• [Action item]:
From the first line onward, reproduce the records exactly; the final line to include is the one holding "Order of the".
Recorded data below:
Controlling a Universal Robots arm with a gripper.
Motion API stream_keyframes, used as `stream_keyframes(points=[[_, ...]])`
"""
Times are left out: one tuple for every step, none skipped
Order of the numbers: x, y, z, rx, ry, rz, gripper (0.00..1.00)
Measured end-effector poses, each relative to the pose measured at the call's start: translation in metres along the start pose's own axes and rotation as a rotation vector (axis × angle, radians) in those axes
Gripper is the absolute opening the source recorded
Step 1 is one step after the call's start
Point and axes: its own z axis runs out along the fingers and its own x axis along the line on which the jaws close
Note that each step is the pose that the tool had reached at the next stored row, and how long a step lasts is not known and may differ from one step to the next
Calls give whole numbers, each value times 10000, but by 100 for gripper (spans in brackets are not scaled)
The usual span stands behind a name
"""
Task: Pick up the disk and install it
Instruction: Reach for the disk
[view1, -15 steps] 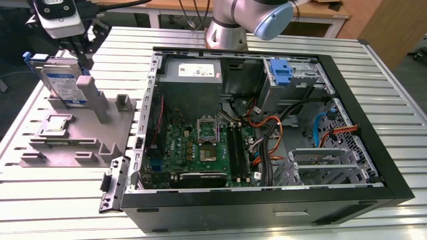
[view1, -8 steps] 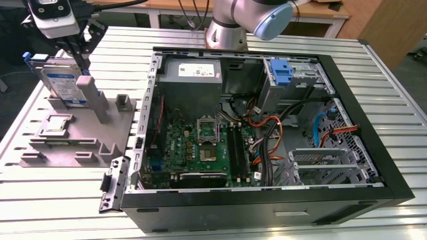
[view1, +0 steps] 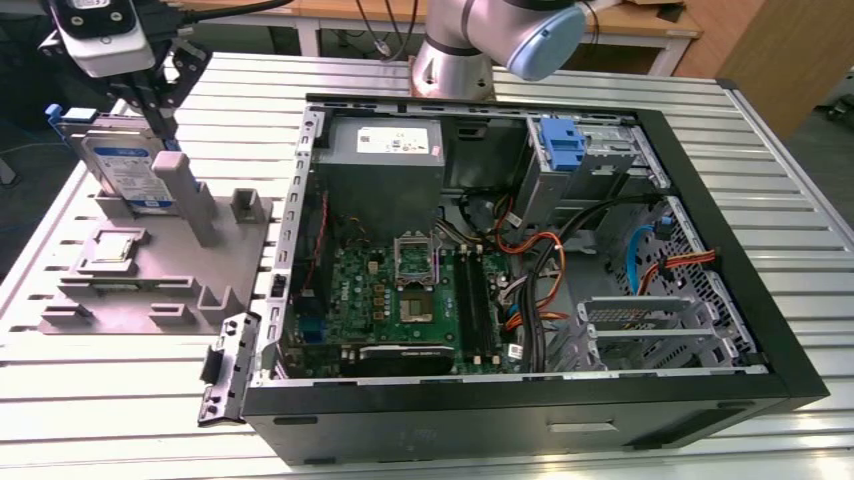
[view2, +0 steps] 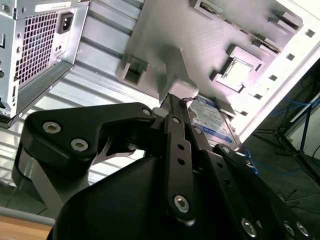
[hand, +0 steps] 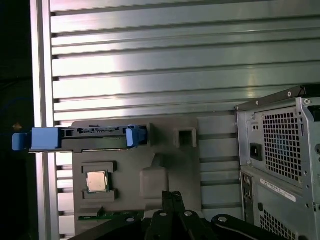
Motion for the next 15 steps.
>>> stream_keyframes(points=[[6,0,2,-1,-1,0,10],[11,0,2,0,0,0,10],[17,0,3,0,0,0,10],[25,0,4,-1,-1,0,10],[33,0,5,0,-1,0,10],[43,-1,6,-2,-2,-1,10],[52,-1,7,-1,-2,0,10],[61,-1,7,0,-1,0,10],[69,-1,8,0,-2,0,10],[78,-1,9,0,-1,0,10],[87,-1,9,-1,-2,0,10],[95,0,10,-1,-2,0,10],[102,1,11,0,-3,0,10],[110,1,11,0,-2,0,10],[117,2,12,0,-2,-1,10]])
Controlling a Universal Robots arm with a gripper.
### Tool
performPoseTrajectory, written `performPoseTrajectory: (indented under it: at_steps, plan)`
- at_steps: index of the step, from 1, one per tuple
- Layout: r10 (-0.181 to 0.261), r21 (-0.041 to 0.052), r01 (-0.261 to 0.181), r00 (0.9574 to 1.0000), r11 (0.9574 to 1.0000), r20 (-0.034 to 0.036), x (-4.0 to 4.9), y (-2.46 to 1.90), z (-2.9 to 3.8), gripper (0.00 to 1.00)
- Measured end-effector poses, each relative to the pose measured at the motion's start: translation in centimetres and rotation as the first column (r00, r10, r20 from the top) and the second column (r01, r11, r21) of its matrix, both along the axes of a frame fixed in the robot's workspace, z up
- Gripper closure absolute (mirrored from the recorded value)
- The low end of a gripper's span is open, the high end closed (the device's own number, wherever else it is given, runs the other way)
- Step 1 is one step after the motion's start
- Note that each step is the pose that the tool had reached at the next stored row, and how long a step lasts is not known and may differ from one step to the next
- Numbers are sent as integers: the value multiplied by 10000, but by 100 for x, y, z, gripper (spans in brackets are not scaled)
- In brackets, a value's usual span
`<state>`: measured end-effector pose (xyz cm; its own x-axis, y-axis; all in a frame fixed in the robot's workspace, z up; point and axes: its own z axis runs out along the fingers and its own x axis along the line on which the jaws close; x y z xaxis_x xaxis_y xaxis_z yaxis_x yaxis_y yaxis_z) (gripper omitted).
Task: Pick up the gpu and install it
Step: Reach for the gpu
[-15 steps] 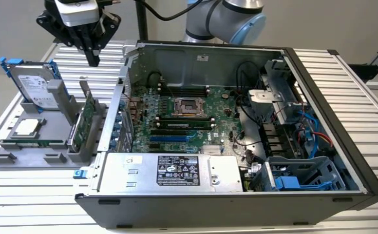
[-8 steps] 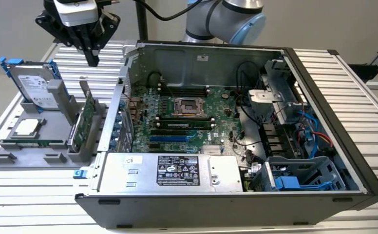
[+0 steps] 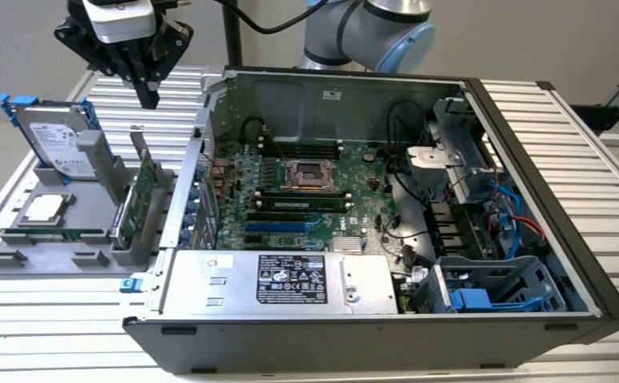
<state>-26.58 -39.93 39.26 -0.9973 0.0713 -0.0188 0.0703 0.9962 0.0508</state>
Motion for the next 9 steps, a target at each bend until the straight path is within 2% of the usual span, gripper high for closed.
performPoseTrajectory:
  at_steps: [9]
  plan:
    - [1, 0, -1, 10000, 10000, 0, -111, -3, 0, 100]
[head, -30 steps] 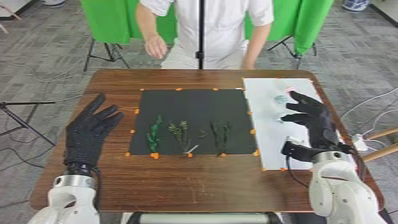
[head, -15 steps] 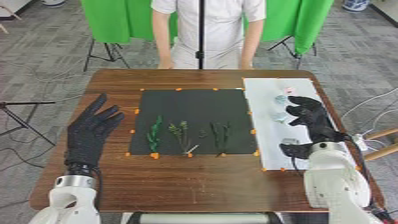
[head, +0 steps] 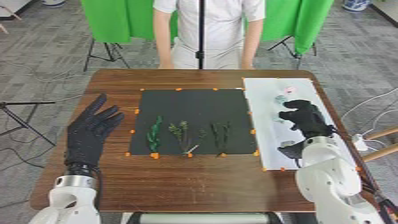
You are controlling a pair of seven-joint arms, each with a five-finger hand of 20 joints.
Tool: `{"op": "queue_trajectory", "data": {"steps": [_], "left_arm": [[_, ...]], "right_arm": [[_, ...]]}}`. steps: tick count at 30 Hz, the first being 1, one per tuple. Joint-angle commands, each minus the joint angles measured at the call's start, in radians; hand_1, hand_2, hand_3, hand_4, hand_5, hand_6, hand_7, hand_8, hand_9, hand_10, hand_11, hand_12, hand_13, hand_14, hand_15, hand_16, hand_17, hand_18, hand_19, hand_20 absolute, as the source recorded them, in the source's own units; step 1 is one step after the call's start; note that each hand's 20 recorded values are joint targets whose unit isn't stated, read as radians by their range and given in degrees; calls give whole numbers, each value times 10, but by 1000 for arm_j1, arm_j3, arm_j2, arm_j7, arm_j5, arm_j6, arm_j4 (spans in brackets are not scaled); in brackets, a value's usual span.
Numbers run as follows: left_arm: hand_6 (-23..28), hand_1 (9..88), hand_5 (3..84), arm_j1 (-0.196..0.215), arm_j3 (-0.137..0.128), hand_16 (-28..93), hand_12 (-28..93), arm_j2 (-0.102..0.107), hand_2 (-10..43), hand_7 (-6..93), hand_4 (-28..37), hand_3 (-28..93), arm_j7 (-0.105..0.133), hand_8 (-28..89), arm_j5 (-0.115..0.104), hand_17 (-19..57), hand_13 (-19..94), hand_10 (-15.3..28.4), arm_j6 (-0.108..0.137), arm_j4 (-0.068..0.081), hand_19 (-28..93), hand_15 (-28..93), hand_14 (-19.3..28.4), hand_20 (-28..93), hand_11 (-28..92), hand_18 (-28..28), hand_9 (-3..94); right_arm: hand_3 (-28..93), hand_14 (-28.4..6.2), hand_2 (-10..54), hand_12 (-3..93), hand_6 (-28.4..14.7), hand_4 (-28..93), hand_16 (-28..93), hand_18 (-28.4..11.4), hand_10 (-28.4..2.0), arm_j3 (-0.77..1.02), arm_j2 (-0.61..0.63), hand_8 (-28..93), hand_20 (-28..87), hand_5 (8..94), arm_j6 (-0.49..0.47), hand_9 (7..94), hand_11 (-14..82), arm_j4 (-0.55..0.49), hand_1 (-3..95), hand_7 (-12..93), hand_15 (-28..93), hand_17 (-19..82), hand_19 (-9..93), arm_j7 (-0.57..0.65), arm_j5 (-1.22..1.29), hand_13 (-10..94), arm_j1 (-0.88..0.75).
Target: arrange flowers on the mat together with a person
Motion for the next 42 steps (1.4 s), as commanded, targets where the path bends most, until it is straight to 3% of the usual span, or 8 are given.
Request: {"op": "queue_trajectory", "data": {"steps": [1, 9, 15, 18, 23, 28, 37, 42], "left_arm": [[87, 217, 354, 8, 4, -108, 94, -2, 97, 110, -282, 788, 0, -94, -7, -68, 281, 210, 11, 5, 623, 538, 273, -9, 257, 243, 365], [88, 218, 355, 7, 4, -109, 94, -1, 97, 111, -282, 788, 0, -95, -7, -68, 281, 210, 12, 4, 623, 539, 273, -9, 259, 243, 366], [88, 218, 355, 6, 5, -109, 94, -3, 97, 112, -282, 788, -3, -95, -7, -68, 281, 210, 9, 5, 623, 539, 273, -10, 259, 244, 366], [88, 219, 355, 3, 9, -110, 93, -1, 98, 112, -282, 786, -1, -95, -9, -68, 281, 211, 9, 5, 624, 540, 273, -10, 259, 244, 366], [88, 219, 356, 3, 5, -110, 93, -4, 98, 112, -282, 787, -4, -95, -9, -68, 281, 211, 10, 5, 624, 540, 273, -11, 260, 244, 366], [88, 219, 356, 8, 6, -110, 94, 0, 97, 113, -282, 787, 6, -96, -18, -68, 281, 210, 11, 3, 624, 539, 273, -12, 260, 244, 366], [89, 219, 356, 7, 3, -110, 94, 6, 98, 113, -281, 786, 17, -96, -18, -68, 281, 210, 10, 0, 625, 540, 273, -12, 262, 244, 367], [88, 219, 357, 10, 3, -110, 93, 5, 98, 114, -281, 787, 15, -96, -19, -68, 281, 211, 11, -1, 625, 540, 272, -12, 261, 244, 366]], "right_arm": [[877, -153, -22, 127, 9, -283, 66, -212, -177, -23, -11, -149, 182, 465, -140, 559, 230, 29, 272, 161, 611, 191, 714, 20, -116, 567, 32], [865, -144, -35, 126, 43, -283, 63, -210, -173, -72, -15, -146, 169, 443, -272, 570, 234, 65, 283, 158, 614, 195, 721, 20, -256, 579, 69], [854, -135, -45, 126, 53, -283, 63, -208, -167, -108, -6, -144, 161, 425, -285, 584, 238, 101, 294, 155, 612, 205, 729, 61, -265, 601, 100], [837, -126, -40, 125, 45, -282, 63, -205, -159, -135, 13, -145, 152, 453, -226, 618, 242, 125, 314, 157, 597, 219, 738, 91, -244, 628, 108], [815, -92, -75, 134, 17, -281, 109, -180, -122, -161, 19, -134, 112, 610, -197, 708, 234, 146, 413, 202, 514, 270, 768, 103, -295, 713, 112], [726, -42, -95, 286, 9, -283, 244, -141, -84, -178, 27, -48, 71, 765, -147, 878, 85, 155, 556, 254, 409, 333, 796, 109, -323, 807, 110], [713, -26, -95, 304, 12, -283, 278, -134, -80, -173, 29, -21, 71, 827, -63, 935, 88, 128, 585, 223, 376, 372, 810, 91, -343, 872, 103], [746, -28, -95, 314, 7, -283, 283, -153, -82, -176, 33, -16, 80, 817, 80, 931, 88, 86, 555, 225, 402, 354, 821, 121, -350, 858, 83]]}}
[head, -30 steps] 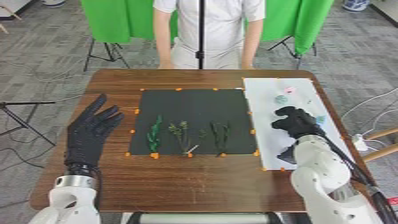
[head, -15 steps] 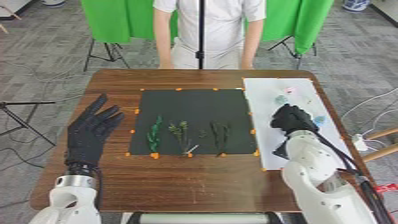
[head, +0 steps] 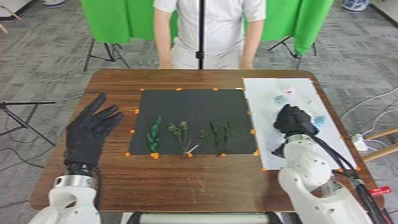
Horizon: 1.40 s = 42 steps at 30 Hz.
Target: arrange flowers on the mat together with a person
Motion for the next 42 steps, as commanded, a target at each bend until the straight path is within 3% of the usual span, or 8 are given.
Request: {"op": "queue_trajectory", "data": {"steps": [1, 4, 10, 24, 29, 32, 36, 42], "left_arm": [[89, 218, 357, 14, 0, -110, 93, -1, 98, 114, -281, 787, 2, -96, -7, -68, 281, 211, 9, -1, 625, 540, 272, -12, 261, 244, 366], [89, 218, 357, 17, -2, -110, 94, -1, 97, 113, -281, 788, 1, -96, -6, -68, 281, 210, 8, -1, 625, 539, 272, -12, 261, 244, 366], [89, 218, 358, 12, 2, -110, 94, -1, 97, 113, -282, 788, 1, -96, -7, -68, 282, 210, 7, 1, 625, 539, 273, -12, 261, 244, 366], [91, 219, 358, 8, 7, -110, 95, 6, 97, 114, -281, 788, 10, -95, -15, -68, 281, 211, 15, 0, 625, 540, 273, -12, 264, 244, 367], [92, 219, 360, 5, 8, -110, 95, 4, 97, 115, -280, 787, 8, -95, -13, -67, 282, 211, 13, -1, 626, 540, 273, -12, 267, 244, 368], [92, 219, 360, 7, 7, -110, 95, 5, 97, 116, -280, 788, 16, -95, -27, -67, 282, 211, 11, -1, 627, 541, 273, -12, 268, 244, 369], [93, 220, 362, 6, 8, -110, 95, 4, 97, 117, -279, 789, 19, -96, -32, -67, 283, 211, 9, 0, 628, 543, 273, -11, 269, 244, 370], [94, 220, 363, 3, 8, -110, 95, 5, 97, 116, -278, 789, 20, -95, -29, -67, 283, 212, 3, -2, 629, 546, 273, -11, 271, 244, 369]], "right_arm": [[749, -33, -95, 306, 2, -283, 268, -162, -88, 4, 7, -27, 86, 790, 173, 913, 103, -64, 534, 231, 428, 341, 820, 21, -31, 844, -39], [775, -43, -95, 269, 12, -283, 234, -179, -102, 1, 16, -70, 105, 693, 201, 860, 158, -71, 482, 217, 477, 311, 811, 42, -50, 812, -37], [828, -68, -95, 152, 28, -283, 151, -201, -135, -2, 21, -131, 139, 472, 51, 749, 255, -48, 380, 138, 532, 266, 774, 105, 11, 758, 22], [821, -89, -95, 135, 26, -283, 127, -212, -159, -59, 37, -123, 145, 415, -119, 697, 217, 60, 342, 125, 535, 246, 758, 191, 90, 724, 136], [818, -94, -95, 129, 24, -283, 120, -215, -163, -66, 40, -124, 147, 457, -151, 696, 195, 82, 349, 128, 524, 250, 759, 214, 140, 722, 138], [813, -93, -95, 126, 35, -283, 117, -213, -157, -77, 38, -133, 146, 509, -147, 705, 181, 87, 366, 138, 512, 255, 757, 199, 138, 726, 135], [798, -75, -95, 130, 51, -282, 141, -199, -120, -98, 37, -137, 148, 655, -119, 776, 155, 96, 442, 152, 447, 287, 761, 182, 108, 781, 134], [675, -22, -95, 273, 36, -283, 291, -170, -68, -114, 36, -1, 128, 859, -61, 934, 61, 101, 570, 161, 359, 341, 793, 161, 71, 879, 127]]}}
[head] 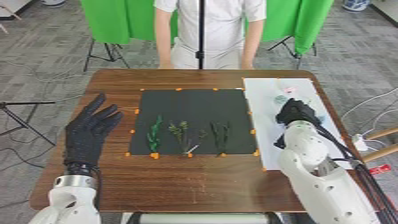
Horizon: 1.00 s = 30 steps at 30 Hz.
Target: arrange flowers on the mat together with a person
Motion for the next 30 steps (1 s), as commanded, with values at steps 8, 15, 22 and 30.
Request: {"op": "queue_trajectory", "data": {"steps": [8, 15, 22, 30], "left_arm": [[95, 221, 364, 9, -9, -112, 93, 18, 98, 114, -277, 787, 18, -95, 6, -66, 283, 212, -5, -24, 630, 548, 274, -12, 270, 244, 370], [94, 220, 363, -2, -13, -112, 94, 37, 96, 115, -275, 788, 39, -95, 21, -65, 282, 212, -15, -47, 643, 548, 273, -8, 271, 249, 370], [94, 221, 362, -31, -6, -112, 95, 62, 94, 114, -276, 785, 64, -95, 38, -55, 284, 211, -14, -64, 680, 549, 274, 2, 269, 257, 368], [92, 220, 363, -102, 24, -111, 96, 86, 92, 114, -277, 787, 53, -94, 48, -51, 290, 211, -16, -65, 689, 552, 275, 1, 269, 257, 370]], "right_arm": [[681, -7, -95, 260, 32, -283, 307, -159, -64, -30, -54, 6, 123, 886, 133, 937, 131, -70, 594, 171, 364, 366, 812, -133, -72, 913, -52], [691, -11, -95, 258, 29, -283, 309, -158, -62, -167, -178, 10, 123, 889, 94, 937, 144, -144, 590, 172, 378, 365, 817, -358, -59, 917, 38], [698, -13, -95, 260, 29, -283, 301, -158, -61, -300, -343, 10, 125, 884, 20, 937, 145, -49, 585, 174, 393, 359, 821, -556, -51, 911, 130], [692, -18, -95, 267, 29, -283, 291, -162, -70, -392, -451, 7, 129, 879, -33, 937, 161, 87, 587, 178, 418, 348, 824, -664, -63, 899, 212]]}}
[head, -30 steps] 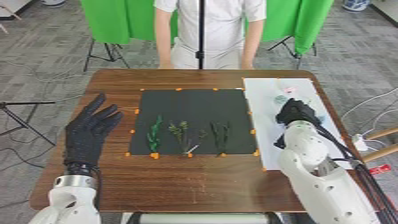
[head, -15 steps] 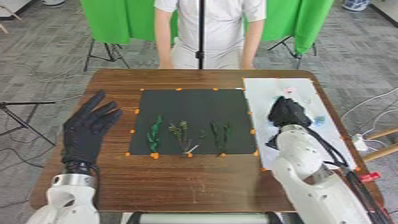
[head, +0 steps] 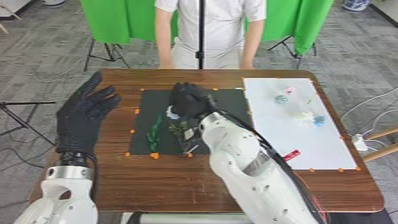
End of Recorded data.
• [Task response]:
Controlling a Universal Robots arm with a gripper.
Motion API stream_keyframes, used as `stream_keyframes(points=[[_, ...]])`
"""
Times are left out: one tuple for every step, none skipped
Order of the numbers: x, y, z, rx, ry, rz, gripper (0.00..1.00)

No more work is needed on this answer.